#### [Action item]
For the data below, report the number of lines that contain the string "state" and nothing else.

#### [Input data]

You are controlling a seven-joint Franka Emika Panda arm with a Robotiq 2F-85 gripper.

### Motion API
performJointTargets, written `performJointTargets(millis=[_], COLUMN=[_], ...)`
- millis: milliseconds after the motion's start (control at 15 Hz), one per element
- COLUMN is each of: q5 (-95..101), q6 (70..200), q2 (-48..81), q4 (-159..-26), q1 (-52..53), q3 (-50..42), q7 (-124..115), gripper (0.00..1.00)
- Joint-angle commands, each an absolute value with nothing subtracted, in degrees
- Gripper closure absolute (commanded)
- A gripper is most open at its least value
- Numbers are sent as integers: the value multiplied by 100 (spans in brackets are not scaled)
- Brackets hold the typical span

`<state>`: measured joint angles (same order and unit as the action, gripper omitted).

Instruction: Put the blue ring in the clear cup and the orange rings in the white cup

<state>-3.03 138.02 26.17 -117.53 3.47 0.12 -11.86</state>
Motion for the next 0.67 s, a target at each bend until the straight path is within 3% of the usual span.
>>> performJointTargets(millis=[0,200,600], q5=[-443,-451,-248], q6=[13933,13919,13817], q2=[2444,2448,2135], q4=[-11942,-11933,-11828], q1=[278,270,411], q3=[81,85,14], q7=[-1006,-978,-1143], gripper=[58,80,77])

#### [Exercise output]
2